Ce que je n’aurai jamais à corriger, ce sont les sentiments de mon cœur pour vous et pour ceux qui m’ont élevé ; les mêmes amis que j’avais dans votre collège, je les ai conservés tous. Ma espectueuse tendresse pour mes maîtres est la même. Adieu, mon révérend Père ; je suis pour toute ma vie, etc.

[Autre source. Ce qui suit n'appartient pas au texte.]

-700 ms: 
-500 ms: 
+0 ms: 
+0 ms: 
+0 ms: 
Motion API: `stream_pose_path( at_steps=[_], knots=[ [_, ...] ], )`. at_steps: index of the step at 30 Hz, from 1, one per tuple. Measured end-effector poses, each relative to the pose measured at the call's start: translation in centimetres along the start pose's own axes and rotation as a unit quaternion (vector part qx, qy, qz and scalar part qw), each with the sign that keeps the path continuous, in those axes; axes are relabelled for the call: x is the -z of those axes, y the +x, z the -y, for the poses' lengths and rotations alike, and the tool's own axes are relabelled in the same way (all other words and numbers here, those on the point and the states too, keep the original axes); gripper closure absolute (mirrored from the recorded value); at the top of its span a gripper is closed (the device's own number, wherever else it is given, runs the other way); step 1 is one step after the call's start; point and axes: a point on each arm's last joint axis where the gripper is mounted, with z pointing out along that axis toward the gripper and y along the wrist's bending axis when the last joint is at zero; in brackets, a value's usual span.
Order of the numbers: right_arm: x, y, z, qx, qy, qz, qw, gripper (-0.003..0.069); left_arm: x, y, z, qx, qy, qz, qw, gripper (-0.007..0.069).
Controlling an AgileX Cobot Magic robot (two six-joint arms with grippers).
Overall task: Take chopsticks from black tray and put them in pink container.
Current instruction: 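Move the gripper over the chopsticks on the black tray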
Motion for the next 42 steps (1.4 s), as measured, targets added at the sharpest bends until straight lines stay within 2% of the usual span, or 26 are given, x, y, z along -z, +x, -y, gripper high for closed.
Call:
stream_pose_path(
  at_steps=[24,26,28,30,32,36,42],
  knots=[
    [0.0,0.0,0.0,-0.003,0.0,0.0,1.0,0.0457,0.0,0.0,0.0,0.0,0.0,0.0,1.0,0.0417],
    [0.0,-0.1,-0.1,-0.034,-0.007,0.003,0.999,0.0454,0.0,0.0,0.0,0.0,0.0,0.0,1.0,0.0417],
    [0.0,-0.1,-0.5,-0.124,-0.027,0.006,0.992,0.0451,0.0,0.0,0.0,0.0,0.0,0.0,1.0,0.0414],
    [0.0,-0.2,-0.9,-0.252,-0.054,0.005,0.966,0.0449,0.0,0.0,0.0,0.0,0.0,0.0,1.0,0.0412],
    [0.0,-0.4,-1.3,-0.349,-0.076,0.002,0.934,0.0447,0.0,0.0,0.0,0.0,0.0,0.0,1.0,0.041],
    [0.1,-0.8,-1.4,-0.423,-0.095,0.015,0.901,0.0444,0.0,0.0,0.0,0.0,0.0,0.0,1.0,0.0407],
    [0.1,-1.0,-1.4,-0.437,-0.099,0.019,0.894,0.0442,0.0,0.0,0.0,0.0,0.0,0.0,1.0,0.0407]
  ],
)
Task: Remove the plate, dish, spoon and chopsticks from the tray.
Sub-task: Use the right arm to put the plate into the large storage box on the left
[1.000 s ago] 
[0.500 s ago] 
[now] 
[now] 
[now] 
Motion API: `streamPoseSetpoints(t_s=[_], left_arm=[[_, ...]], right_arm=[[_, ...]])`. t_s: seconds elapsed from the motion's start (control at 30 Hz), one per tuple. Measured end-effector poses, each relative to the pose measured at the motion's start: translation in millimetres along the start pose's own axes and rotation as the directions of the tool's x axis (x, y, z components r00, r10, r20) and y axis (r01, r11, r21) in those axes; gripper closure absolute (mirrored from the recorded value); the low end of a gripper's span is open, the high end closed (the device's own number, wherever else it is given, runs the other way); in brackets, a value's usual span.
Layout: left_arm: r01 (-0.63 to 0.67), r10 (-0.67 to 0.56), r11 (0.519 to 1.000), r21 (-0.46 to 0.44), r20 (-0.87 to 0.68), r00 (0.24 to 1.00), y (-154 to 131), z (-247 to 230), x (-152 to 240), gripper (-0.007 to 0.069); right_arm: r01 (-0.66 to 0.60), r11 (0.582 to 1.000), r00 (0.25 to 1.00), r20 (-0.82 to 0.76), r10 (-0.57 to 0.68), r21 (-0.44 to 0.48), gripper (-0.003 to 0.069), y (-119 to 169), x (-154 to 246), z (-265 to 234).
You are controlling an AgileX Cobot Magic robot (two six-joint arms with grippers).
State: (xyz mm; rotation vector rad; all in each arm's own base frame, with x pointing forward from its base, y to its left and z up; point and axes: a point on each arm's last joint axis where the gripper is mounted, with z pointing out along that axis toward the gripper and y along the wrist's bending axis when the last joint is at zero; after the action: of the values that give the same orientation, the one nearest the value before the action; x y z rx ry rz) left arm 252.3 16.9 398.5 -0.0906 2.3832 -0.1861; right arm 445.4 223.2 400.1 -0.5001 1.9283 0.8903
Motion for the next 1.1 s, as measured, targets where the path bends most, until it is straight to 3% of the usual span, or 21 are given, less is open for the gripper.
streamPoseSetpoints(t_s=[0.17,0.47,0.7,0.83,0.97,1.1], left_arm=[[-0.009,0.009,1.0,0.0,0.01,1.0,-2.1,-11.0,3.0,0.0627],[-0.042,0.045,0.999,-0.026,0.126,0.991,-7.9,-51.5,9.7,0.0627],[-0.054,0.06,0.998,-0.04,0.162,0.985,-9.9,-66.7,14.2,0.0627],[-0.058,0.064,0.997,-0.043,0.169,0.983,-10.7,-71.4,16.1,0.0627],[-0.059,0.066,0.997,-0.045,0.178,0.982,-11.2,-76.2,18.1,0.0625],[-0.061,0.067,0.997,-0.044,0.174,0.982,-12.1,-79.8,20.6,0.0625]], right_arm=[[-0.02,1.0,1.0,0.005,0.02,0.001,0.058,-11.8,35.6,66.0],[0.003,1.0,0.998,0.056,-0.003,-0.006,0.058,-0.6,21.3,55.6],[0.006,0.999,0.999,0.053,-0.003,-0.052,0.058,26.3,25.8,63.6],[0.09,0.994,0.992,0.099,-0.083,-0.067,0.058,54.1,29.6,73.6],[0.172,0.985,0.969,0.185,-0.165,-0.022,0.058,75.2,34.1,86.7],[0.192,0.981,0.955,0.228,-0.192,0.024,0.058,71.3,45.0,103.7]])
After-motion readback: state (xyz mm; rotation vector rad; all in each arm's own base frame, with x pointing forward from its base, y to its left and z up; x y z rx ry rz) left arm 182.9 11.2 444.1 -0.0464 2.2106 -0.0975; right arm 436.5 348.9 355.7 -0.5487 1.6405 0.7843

1003. — À FRÉDÉRIC, PRINCE ROYAL DE PRUSSE.
À Cirey, le 1er janvier 1739[1].

Jeune héros, esprit sublime,
Quels vœux pour vous puis-je former ?
Vous êtes bienfaisant, sage, humain, magnanime ;
Vous avez tous les dons, car vous savez aimer.
Puissent les souverains qui gouvernent les rênes
De ces puissants États gémissant sous leurs lois,
Dans le sentier du vrai vous suivre quelquefois,
Et, pour vous imiter, prendre au moins quelques peines !
Ce sont là tous mes vœux ; ce sont là les étrennes
Que je présente à tous les rois.

Comme j’allais continuer sur ce ton, monseigneur, la lettre de Votre Altesse royale et l’Épître au prince qui a le bonheur

  1. Réponse à la lettre du 22 novembre 1738.